# [INFORMATION SHOWN]

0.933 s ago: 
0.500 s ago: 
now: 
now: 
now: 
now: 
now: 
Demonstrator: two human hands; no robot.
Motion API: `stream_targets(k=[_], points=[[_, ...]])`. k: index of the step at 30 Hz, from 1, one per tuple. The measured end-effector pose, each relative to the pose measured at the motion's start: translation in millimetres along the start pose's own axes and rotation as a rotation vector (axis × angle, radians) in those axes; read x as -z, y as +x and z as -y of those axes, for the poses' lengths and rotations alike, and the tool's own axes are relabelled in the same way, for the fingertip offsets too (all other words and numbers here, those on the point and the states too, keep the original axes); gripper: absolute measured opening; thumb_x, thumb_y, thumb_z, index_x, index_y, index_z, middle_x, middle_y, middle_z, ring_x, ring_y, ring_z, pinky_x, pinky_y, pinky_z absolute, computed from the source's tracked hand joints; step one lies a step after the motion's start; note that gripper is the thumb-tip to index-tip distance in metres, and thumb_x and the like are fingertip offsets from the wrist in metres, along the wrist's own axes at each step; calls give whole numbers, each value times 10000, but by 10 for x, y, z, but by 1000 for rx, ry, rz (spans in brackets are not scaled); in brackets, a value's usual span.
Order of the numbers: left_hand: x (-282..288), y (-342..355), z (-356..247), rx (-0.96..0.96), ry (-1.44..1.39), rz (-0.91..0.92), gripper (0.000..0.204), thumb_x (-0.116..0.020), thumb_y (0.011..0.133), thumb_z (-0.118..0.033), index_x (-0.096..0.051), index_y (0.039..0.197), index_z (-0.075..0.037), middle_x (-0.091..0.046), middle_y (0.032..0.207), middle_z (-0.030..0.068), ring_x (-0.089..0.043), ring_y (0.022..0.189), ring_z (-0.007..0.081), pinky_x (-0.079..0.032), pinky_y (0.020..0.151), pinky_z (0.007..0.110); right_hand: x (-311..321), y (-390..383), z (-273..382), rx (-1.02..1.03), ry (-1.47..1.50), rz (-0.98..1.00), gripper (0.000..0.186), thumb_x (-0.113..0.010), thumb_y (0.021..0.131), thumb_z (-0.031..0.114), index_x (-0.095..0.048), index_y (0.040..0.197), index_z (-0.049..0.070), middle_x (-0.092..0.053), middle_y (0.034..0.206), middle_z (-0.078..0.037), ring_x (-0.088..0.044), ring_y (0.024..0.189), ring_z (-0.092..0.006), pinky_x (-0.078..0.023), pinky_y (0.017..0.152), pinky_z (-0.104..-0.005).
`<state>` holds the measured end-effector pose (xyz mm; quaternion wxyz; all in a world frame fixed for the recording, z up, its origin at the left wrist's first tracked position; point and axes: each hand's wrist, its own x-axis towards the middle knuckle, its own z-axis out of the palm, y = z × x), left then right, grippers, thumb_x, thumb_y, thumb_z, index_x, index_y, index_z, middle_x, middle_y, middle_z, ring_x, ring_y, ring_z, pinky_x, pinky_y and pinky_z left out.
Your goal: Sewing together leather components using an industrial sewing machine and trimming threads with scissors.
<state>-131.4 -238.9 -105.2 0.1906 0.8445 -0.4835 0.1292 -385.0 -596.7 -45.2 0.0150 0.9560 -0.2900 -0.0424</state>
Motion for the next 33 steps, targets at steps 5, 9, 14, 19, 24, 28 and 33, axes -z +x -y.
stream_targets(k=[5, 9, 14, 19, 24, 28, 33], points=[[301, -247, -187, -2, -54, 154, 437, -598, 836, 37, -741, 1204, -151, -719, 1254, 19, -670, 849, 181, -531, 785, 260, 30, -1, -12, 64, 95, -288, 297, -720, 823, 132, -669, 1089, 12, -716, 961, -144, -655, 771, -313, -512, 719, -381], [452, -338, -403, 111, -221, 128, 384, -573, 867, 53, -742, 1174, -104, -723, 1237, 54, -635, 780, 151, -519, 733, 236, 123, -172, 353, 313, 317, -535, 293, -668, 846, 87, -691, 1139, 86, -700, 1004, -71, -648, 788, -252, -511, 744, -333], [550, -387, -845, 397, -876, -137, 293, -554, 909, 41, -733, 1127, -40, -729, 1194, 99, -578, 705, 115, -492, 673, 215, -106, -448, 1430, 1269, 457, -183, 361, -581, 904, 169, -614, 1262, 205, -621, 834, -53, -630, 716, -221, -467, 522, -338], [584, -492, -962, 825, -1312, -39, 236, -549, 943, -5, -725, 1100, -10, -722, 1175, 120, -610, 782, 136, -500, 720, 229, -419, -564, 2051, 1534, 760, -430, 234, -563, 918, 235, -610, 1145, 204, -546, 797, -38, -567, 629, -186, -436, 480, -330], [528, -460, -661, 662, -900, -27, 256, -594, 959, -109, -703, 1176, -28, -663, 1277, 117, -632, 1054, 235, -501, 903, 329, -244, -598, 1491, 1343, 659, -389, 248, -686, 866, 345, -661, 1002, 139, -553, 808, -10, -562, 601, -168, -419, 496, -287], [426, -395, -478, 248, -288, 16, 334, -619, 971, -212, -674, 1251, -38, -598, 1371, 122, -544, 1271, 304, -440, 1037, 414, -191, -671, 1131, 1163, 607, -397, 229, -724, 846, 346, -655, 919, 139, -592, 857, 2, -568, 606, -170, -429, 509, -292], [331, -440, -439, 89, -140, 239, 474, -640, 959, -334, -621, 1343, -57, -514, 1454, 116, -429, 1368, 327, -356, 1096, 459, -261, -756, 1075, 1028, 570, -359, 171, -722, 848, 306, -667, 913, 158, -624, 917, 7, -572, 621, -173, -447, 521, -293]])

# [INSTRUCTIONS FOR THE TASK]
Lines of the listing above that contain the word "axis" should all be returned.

# [SOLUTION TO THIS PROBLEM]
Motion API: `stream_targets(k=[_], points=[[_, ...]])`. k: index of the step at 30 Hz, from 1, one per tuple. The measured end-effector pose, each relative to the pose measured at the motion's start: translation in millimetres along the start pose's own axes and rotation as a rotation vector (axis × angle, radians) in those axes; read x as -z, y as +x and z as -y of those axes, for the poses' lengths and rotations alike, and the tool's own axes are relabelled in the same way, for the fingertip offsets too (all other words and numbers here, those on the point and the states too, keep the original axes); gripper: absolute measured opening; thumb_x, thumb_y, thumb_z, index_x, index_y, index_z, middle_x, middle_y, middle_z, ring_x, ring_y, ring_z, pinky_x, pinky_y, pinky_z absolute, computed from the source's tracked hand joints; step one lies a step after the motion's start; note that gripper is the thumb-tip to index-tip distance in metres, and thumb_x and the like are fingertip offsets from the wrist in metres, along the wrist's own axes at each step; calls give whole numbers, each value times 10000, but by 10 for x, y, z, but by 1000 for rx, ry, rz (spans in brackets are not scaled); in brackets, a value's usual span.
`<state>` holds the measured end-effector pose (xyz mm; quaternion wxyz; all in a world frame fixed for the recording, z up, its origin at the left wrist's first tracked position; point and axes: each hand's wrist, its own x-axis towards the middle knuckle, its own z-axis out of the palm, y = z × x), left then right, grippers, thumb_x, thumb_y, thumb_z, index_x, index_y, index_z, middle_x, middle_y, middle_z, ring_x, ring_y, ring_z, pinky_x, pinky_y and pinky_z left out.

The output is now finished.